It all began when Anand dislocated his shoulder while running into a wall. His parents took him to the closest Emergency Room in town, only to wait for over 3 hours in unbearable pain before the nurses could even get a X-Ray of his shoulder. That's when he realized an incredibly glaring problem that no one was even remotely attempting to solve. Not only were patients with varying amounts of excruciating pain forced to sign several documents before even being admitted, but they were also, in most cases, forced to wait for an indefinite amount of time before being looked at by a doctor or a nurse. In fact, according to the Center for Disease Control and Prevention, the average ER wait time in the United States is 55 minutes. Some, including 49-year old Illinois resident Beatrice Vance, have unfortunately passed away while in the waiting room at the ER. Such incredibly troubling cases have raised discussion about the problem at hand, but virtually no one has stepped forward to offer a solution.
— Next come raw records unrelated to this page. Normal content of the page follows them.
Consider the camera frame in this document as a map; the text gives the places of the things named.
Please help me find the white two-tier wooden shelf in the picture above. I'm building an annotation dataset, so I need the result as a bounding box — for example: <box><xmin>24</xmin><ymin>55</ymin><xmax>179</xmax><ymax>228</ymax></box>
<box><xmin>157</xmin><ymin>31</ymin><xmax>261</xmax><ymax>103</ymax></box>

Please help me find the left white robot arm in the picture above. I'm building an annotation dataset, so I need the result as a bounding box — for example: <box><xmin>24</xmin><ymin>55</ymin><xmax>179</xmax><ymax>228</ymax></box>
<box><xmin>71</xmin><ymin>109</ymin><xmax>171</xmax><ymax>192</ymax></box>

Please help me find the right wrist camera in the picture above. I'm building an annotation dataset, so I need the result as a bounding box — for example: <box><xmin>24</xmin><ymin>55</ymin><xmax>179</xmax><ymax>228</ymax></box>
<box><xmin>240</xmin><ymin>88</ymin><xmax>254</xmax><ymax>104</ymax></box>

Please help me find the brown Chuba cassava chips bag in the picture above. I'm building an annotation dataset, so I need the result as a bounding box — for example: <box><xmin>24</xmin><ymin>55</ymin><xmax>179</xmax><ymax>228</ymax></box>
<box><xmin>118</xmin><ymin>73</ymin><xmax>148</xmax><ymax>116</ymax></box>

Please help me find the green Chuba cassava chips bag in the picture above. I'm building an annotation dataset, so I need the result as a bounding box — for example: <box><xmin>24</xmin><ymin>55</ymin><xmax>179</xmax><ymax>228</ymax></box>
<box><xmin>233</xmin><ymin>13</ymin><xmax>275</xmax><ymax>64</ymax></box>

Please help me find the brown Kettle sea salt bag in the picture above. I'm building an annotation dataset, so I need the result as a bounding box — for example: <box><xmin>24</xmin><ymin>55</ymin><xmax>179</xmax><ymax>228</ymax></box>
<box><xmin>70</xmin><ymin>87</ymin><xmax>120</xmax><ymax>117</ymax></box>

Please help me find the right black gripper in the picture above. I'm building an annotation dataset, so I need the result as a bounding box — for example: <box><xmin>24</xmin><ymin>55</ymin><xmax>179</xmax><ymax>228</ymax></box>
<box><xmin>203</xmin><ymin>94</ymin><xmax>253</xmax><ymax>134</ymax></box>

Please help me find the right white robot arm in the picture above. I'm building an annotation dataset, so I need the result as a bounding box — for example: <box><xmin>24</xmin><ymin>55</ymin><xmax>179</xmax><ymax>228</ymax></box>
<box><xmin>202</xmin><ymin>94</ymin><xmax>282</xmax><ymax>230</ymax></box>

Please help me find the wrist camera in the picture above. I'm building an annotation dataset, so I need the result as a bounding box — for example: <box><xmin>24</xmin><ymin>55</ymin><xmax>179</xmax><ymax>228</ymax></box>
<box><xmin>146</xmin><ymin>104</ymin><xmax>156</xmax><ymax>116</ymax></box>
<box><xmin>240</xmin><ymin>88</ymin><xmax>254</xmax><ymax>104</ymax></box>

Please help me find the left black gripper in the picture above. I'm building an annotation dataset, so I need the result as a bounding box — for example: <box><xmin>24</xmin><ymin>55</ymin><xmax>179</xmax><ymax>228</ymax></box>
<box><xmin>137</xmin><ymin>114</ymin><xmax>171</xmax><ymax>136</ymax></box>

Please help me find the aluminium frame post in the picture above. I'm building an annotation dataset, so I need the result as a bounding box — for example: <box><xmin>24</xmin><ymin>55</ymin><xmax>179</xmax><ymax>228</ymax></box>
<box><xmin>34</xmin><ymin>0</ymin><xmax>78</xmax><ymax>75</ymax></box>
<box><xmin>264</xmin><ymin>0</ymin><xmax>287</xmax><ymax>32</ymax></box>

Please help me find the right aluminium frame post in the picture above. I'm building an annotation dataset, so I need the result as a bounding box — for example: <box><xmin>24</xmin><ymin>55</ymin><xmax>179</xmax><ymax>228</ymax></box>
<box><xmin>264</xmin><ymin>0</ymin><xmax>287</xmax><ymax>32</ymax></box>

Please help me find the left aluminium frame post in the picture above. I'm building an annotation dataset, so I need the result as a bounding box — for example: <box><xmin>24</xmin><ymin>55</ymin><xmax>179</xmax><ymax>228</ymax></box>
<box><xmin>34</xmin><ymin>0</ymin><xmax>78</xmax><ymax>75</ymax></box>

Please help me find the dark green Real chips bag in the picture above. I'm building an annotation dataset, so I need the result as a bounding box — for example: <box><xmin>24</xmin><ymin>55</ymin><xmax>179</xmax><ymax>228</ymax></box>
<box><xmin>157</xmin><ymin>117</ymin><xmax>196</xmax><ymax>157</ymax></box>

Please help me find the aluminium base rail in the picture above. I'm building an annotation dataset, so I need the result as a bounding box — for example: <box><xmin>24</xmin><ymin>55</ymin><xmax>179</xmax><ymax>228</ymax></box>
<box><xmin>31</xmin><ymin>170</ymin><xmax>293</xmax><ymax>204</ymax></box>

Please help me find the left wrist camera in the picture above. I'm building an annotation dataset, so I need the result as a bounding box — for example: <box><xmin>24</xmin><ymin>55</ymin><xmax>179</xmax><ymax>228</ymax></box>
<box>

In fact, some physicians have even begun to advise their patients to completely avoid the ER. Anand and George, however, insisted otherwise. George had a lot of experience working in hospital and emergency rooms and suggested that this platform would be an excellent one to not only decrease Emergency Room wait times for patients, but also to make Emergency Rooms more efficient.
What it does
Speed ER speeds up the amount of time between the time of injury of the patient and care for the patient. It allows anyone to create profiles in which they can enter in their health history and medical records, and allows hospitals to quick pull up and view these profiles when necessary. Also, when the patient injures himself or herself, he or she can report the injury with a few clicks and discover the most optimal Emergency Room to go to based on the estimated travel time and estimated average wait time. For life-threatening injuries, the platform would direct you to the closest hospital and place you at the top of the queue with no wait time. The patient would also be able to notify the hospitals that they will be arriving at the hospital soon, which would allow hospitals to have enough time to prepare for an incoming patient.
How we built it
What we learned
We learned how to use Flask for web app development, geolocation and speech APIs, and the AWS Relational Database Service.
What's next for Speed ER
We plan to work with hospitals to frequently update their average wait times every quarter of an hour in order to allow those using this platform to receive the most accurate and optimal choice of hospital to go to for treatment. We also plan to build a centralized system in which all patients would sign a single consent form (electronically) as opposed to signing a different consent form every time at hospitals. Furthermore, we plan to introduce two-factor authentication to increase an additional layer of security on confidential health information.